Nicole Gelinas

Nicole Gelinas

Opinion

Whom Bernie would take down along with Wall Street

The kids want to elect Bernie Sanders president partly because they want Wall Street to Feel the Bern. But his centerpiece idea to punish Big Finance — a tax on all Wall Street trades — would make us all pay more without fixing the problem.

How? Stock traders would pay $50 to the government for every $10,000 bought or sold. Bond and derivatives traders would pay less. Sanders would use the money from this “tax on Wall Street speculation” to give everyone a free public-college education.

The theory Sanders is aiming for is sound: If you want less of something, you tax it.

But — unlike, say, smoking, which Mike Bloomberg tried to tax out of fashion — some stock and bond trading is good, and some is bad.

If you’re young and working, it’s good to buy a few shares of stock every year, to hold them till retirement. It’s bad, however, for huge firms to do trading that hurts people: “front-running,” which means buying and selling stocks based on knowing how other people are about to trade (because you can see their orders).

Thankfully, like most things, the worst kinds of stock trading are already illegal. It would be fine — and welcome — if Sanders said he’d simply bring old-fashioned rules enforcement back to Wall Street.

The tax, though, doesn’t do that. It would deter some heavy traders from “speculating,” but other heavy traders — like government pension funds — would just pass this new cost on to the local and state taxpayers who already guarantee these pension funds’ performance.

And by the way: Washington already imposes a heavy tax on speculation. If you sell a stock after having it for less than a year, you pay double the normal income tax rate on any profit.

Meanwhile, what’s really causing all the speculation and volatility in the financial markets is other federal policies. Interest rates have been near zero for eight years now. To get any kind of return, financial firms have poured record amounts of money into increasingly risky investments. It’s hard to tell what anything — from stocks and bonds to houses — is really worth.

But that’s not because of too much trading. It’s because Washington never wanted to do the hard work of weaning our economy off cheap debt — and so it uses interest rates to push up asset prices. That way, everyone feels rich (or less poor) without actually having to do the work of becoming less poor.

Also, Sanders isn’t willing to extinguish the behavior he hates — and give up the money. He wants a lot of money from his trading tax: $300 billion a year.

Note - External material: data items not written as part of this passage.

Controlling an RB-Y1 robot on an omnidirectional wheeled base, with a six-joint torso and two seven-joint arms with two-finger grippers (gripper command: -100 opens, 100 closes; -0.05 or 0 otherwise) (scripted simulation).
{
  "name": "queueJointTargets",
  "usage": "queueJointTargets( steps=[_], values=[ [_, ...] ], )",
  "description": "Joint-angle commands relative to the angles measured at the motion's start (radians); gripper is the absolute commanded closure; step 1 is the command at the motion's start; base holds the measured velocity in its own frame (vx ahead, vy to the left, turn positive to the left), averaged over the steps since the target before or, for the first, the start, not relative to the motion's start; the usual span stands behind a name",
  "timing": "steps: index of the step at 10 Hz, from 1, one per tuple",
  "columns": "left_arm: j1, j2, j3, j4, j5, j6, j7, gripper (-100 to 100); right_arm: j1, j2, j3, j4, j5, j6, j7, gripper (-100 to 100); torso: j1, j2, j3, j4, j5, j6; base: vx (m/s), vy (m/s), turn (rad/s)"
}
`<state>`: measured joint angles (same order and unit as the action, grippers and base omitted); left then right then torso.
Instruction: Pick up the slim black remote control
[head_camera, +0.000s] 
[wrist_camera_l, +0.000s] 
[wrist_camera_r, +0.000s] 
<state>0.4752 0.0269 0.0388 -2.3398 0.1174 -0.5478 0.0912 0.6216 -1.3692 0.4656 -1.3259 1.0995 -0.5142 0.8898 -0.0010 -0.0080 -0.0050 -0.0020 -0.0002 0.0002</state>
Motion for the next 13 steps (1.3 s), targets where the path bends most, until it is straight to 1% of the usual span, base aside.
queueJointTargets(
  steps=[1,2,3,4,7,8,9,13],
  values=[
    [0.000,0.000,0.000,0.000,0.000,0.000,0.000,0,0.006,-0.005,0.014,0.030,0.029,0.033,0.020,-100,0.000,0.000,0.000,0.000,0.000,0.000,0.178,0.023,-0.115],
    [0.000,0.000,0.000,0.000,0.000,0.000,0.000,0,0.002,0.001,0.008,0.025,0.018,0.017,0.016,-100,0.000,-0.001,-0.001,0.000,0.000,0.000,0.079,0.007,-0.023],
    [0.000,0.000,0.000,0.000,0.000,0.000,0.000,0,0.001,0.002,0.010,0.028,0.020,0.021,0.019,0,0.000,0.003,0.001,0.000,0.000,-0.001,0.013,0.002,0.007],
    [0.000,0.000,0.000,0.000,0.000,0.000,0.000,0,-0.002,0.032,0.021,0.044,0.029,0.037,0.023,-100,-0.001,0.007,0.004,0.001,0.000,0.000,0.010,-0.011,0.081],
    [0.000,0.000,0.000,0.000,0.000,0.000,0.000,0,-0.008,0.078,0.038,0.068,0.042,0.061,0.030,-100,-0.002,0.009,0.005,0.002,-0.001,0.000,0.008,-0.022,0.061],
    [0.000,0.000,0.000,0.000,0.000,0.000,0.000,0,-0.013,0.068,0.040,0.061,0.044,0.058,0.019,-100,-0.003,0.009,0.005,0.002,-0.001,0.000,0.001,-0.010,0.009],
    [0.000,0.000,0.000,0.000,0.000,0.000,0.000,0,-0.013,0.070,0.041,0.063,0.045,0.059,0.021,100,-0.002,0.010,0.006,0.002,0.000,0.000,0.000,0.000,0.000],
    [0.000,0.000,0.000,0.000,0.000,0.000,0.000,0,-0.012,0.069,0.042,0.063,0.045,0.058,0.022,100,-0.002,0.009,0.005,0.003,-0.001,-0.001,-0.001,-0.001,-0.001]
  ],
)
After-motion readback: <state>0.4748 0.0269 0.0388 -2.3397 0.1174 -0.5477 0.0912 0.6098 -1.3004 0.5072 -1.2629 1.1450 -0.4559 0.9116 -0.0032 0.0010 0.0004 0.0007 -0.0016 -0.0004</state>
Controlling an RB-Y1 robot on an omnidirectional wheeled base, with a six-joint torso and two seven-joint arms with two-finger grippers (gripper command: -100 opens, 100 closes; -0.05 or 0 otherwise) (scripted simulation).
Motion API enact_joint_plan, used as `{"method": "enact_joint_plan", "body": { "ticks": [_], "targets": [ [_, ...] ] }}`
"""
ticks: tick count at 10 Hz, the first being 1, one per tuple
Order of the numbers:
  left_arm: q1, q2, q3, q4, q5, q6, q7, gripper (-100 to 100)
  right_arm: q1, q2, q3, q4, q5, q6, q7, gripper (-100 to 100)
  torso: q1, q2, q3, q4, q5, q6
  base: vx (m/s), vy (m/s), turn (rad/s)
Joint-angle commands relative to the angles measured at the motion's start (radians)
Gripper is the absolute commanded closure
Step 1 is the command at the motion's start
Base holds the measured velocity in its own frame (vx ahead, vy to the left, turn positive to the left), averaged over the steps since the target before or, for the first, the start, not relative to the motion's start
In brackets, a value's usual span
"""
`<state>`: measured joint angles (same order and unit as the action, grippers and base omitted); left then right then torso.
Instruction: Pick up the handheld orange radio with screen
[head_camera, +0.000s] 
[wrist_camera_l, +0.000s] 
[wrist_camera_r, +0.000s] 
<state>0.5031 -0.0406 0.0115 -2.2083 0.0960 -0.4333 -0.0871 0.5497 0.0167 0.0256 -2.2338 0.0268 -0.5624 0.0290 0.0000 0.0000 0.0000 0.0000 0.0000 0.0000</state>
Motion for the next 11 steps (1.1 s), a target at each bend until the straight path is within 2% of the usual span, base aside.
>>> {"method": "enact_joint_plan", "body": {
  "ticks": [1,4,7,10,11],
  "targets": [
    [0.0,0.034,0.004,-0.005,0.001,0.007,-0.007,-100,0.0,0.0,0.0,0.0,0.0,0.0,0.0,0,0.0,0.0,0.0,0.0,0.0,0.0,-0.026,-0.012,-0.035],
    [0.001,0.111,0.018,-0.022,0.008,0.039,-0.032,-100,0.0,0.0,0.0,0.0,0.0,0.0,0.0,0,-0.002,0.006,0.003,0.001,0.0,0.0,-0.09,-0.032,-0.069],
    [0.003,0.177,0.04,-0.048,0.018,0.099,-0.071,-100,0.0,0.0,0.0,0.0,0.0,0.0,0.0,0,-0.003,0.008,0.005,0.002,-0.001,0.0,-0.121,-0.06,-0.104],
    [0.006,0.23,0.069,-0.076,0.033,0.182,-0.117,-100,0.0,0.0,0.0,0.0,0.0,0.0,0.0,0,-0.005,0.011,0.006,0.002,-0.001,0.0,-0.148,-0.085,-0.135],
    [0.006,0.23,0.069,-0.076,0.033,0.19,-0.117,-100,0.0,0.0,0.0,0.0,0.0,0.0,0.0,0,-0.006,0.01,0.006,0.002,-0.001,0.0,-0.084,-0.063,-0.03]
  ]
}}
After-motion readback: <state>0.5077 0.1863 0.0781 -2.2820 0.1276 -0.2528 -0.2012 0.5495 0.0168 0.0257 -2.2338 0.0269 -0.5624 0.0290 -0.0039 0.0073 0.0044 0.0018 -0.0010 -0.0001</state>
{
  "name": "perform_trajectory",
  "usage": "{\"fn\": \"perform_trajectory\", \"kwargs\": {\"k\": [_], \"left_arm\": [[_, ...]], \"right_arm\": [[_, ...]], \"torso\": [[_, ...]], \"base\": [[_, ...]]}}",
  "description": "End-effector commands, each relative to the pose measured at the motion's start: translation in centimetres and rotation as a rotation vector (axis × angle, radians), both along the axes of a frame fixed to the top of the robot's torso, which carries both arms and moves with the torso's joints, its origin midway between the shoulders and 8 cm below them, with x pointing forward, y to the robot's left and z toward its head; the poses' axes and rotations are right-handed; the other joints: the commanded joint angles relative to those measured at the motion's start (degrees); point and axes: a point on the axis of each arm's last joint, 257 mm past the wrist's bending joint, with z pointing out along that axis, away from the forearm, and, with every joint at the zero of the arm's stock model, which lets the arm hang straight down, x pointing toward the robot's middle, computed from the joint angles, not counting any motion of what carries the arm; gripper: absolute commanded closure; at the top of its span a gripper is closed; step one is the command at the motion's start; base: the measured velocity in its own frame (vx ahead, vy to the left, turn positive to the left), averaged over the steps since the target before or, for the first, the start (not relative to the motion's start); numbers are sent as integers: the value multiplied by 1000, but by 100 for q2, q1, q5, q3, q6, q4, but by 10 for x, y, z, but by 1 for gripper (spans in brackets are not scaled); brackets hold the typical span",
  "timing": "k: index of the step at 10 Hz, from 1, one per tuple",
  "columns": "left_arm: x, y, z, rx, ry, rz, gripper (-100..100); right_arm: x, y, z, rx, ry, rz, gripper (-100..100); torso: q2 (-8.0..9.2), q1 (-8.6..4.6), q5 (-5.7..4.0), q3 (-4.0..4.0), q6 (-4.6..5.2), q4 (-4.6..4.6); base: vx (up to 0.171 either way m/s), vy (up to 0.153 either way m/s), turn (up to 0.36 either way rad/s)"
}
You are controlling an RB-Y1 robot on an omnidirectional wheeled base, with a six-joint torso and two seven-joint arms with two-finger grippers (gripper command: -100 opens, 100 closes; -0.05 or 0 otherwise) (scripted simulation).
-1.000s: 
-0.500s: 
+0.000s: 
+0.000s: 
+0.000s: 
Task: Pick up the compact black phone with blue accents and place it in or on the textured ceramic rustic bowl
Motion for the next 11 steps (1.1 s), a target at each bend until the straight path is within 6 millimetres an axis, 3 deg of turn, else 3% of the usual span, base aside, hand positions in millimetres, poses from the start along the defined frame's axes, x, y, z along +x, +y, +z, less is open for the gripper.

Whether you’re for or against a tax, this figure is just crazy. To put it in perspective: The Congressional Budget Office estimated three years ago that a much smaller tax would bring in $25 billion a year.

Trying to squeeze out more than 10 times that amount could kill trading volumes. Such a high fee would make stocks harder to buy and sell — and thus less valuable. It could knock stock prices down by 10 percent or more. The Tax Policy Center, a moderate group, has said that even a smaller tax would be “almost certain to reduce asset prices.” That, in turn, could hurt consumer spending.

Conversely, if the tax didn’t kill trading volumes, Sanders is in the odd position of having the government profit from something it supposedly detests.

And is it a great idea to depend on Wall Street for nearly 9 percent of all federal tax revenues?

In an economic crisis, Wall Street stops trading anyway. New York state and city have long suffered massive boom-and-bust cycles because of our dependence on Wall Street. Under Sanders’ plan, the federal government would be in the same position — taking in less taxes exactly when it needs those taxes in a recession.

It’s OK for Sanders to be against harmful Wall Street speculation. But he should put out a plan to curb it, not make money off it.

Nicole Gelinas is a contributing editor to the Manhattan Institute’s City Journal.